Базилио тем временем достала из шкатулки булавку – действительно очень простую, украшенную небольшой жемчужиной редчайшего зеленоватого оттенка. Долго ее рассматривала, то на свет, то поднося к самому носу, и наконец приколола на домашнюю скабу, как брошку, но почему-то не на грудь, а в районе живота.
Вообще-то булавки такого типа используются для того, чтобы закреплять полы лоохи, но я не стал лезть с советами. Пусть пока носит, как хочет, и радуется, а лекции о моде и стиле неизбежно воспоследуют завтра. И, надеюсь, не в моем исполнении. Каждый должен заниматься своим делом.
– А тебе, дружище, я должен обед, – сказал я Шурфу. – Или ужин. Или все сразу. Но в доме, подозреваю, шаром покати. Вот и верь после этого моим обещаниям.
– А я и не поверил. Поэтому поужинал заранее. И зашел к тебе совершенно бескорыстно. Потому что вдруг появилось свободное время, сокровище, которое человеку в моем положении обычно хочется легкомысленно промотать. А ты – подходящая компания, чтобы проматывать состояния.
– Кого ты хочешь обмануть? – укоризненно спросил я. – На самом деле ты пришел убедиться, что со мной все в порядке. После того, как ты застукал меня спящим на Темной Стороне, этот вопрос еще долго будет тебя занимать. Как ученого, конечно же. Твое каменное сердце и железные нервы вне подозрений. И хвала Магистрам, что так, а то я бы извелся от угрызений совести.

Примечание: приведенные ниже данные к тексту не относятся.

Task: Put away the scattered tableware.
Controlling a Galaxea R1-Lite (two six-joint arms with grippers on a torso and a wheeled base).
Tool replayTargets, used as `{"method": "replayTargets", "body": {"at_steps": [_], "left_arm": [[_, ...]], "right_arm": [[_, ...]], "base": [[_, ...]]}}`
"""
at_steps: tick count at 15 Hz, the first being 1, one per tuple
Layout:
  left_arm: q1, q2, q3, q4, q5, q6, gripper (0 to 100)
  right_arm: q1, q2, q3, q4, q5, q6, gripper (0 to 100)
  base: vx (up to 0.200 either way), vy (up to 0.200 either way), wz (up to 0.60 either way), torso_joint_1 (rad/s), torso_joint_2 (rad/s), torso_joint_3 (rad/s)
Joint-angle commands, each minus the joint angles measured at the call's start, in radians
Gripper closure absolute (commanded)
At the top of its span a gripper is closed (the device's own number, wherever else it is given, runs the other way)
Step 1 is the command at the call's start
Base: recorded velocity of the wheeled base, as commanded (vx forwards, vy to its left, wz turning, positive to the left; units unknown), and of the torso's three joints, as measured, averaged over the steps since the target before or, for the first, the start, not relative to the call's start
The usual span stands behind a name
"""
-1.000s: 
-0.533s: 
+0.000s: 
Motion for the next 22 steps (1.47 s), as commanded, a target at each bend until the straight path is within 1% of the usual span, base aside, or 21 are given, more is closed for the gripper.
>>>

– А она у тебя внезапно появилась? – невозмутимо спросил мой друг. – Вот и первое роковое следствие сна на Темной Стороне. Чрезвычайно любопытный эффект. Но жить тебе теперь будет нелегко – просто с непривычки.

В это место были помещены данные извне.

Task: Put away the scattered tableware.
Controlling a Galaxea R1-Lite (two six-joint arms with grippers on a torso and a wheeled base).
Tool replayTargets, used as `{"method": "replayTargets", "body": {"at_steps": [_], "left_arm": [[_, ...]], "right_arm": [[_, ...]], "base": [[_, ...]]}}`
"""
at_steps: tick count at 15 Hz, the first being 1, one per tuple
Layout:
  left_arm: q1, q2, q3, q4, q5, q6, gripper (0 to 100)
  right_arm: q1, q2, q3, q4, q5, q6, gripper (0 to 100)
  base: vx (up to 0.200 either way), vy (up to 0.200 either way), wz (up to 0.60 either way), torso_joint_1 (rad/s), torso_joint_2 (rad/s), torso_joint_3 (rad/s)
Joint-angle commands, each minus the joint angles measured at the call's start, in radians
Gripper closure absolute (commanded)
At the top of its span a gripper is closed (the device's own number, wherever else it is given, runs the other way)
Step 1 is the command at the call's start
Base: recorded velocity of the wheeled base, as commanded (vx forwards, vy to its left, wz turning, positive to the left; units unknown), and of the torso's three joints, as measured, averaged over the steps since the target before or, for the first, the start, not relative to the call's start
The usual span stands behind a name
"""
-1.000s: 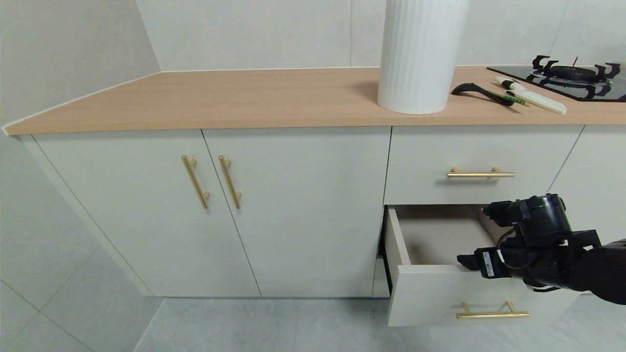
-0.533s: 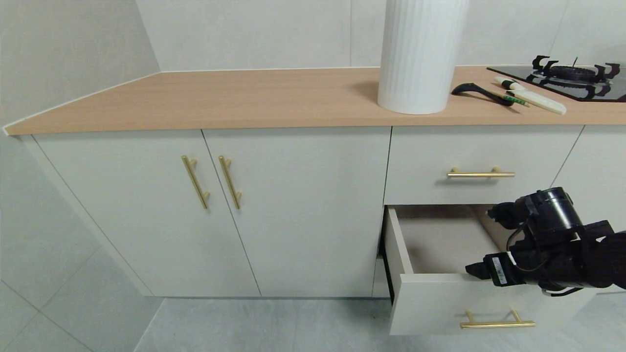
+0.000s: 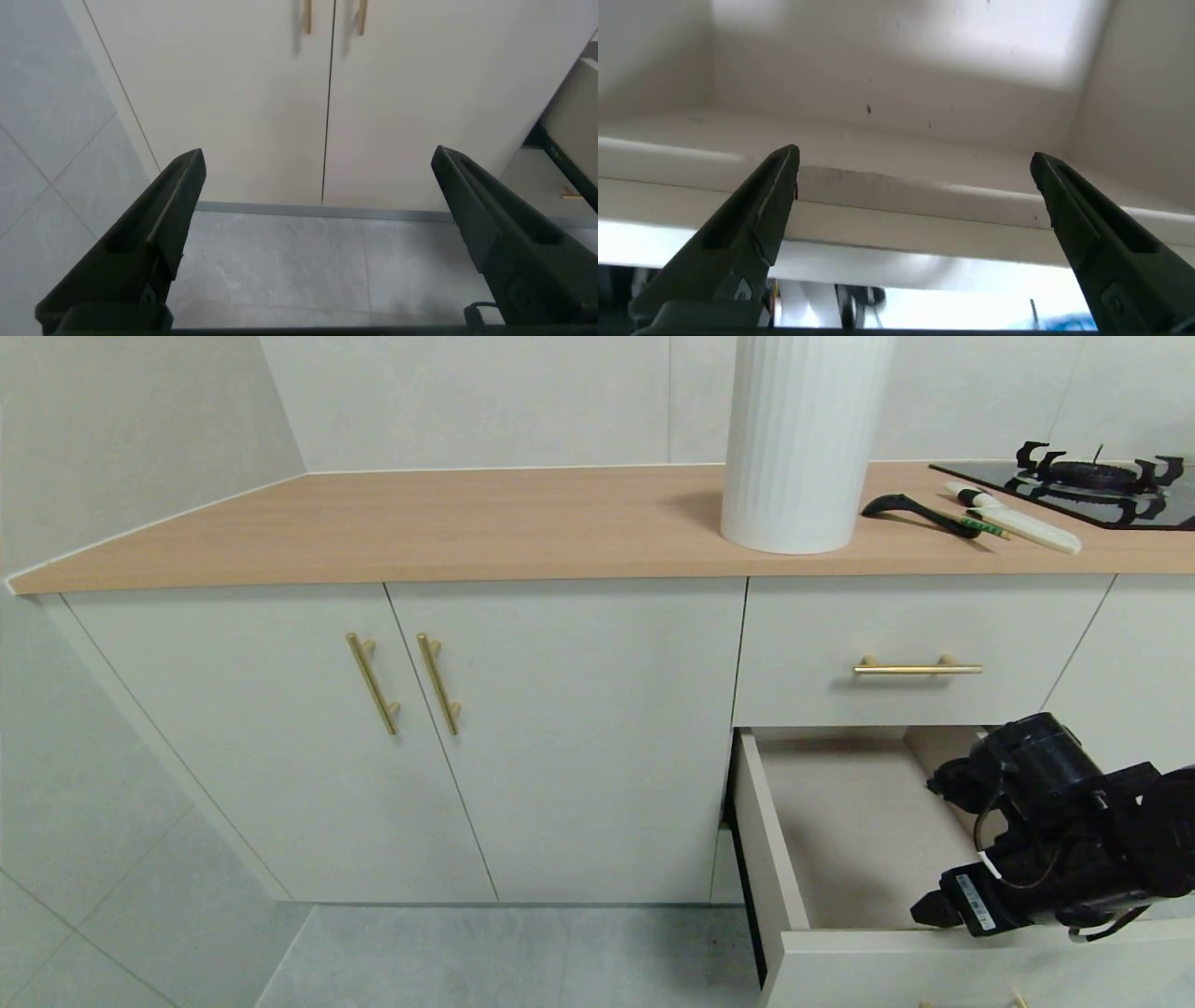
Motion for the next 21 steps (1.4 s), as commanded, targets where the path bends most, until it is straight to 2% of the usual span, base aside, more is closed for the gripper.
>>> {"method": "replayTargets", "body": {"at_steps": [1, 8, 13, 17, 19, 21], "left_arm": [[0.001, 0.000, 0.000, 0.000, 0.001, -0.001, 0], [0.001, 0.000, 0.000, 0.000, 0.001, -0.001, 0], [-0.001, 0.000, 0.000, 0.000, 0.001, -0.001, 0], [0.001, 0.000, 0.000, 0.000, 0.001, -0.001, 0], [-0.001, 0.000, 0.000, 0.000, 0.001, -0.001, 0], [-0.001, 0.000, 0.000, 0.000, 0.001, -0.001, 0]], "right_arm": [[0.009, -0.002, -0.015, 0.063, -0.001, -0.001, 0], [0.040, -0.002, -0.027, 0.276, -0.001, -0.059, 0], [0.080, 0.017, -0.026, 0.337, -0.004, -0.058, 0], [0.066, 0.012, -0.092, 0.311, -0.007, -0.012, 0], [0.038, -0.034, -0.108, 0.202, -0.007, 0.061, 0], [0.012, -0.094, -0.102, 0.093, -0.002, 0.070, 0]], "base": [[0.000, 0.000, 0.00, 0.000, 0.00, 0.000], [0.000, 0.000, 0.00, 0.000, 0.00, 0.000], [0.000, 0.000, 0.00, 0.000, 0.00, 0.000], [0.000, 0.000, 0.00, 0.000, 0.00, 0.000], [0.000, 0.000, 0.00, 0.000, 0.00, 0.000], [0.000, 0.000, 0.00, 0.000, 0.00, 0.000]]}}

– Сейчас Базилио снова спросит, шутим мы или нет, – напомнил я. – И что мы, интересно, будем ей отвечать?
– То же, что и в первый раз. Но она не спросит.
Базилио, оказывается, помалкивала не по причине врожденной деликатности, а просто потому, что уснула, по-кошачьи свернувшись в кресле клубком и кое-как примостив голову на подлокотник. Армстронг и Элла, обычно демонстративно избегающие общества строгого сэра Лонли-Локли, храбро покинули свое убежище и укрывали ее как толстое меховое одеяло.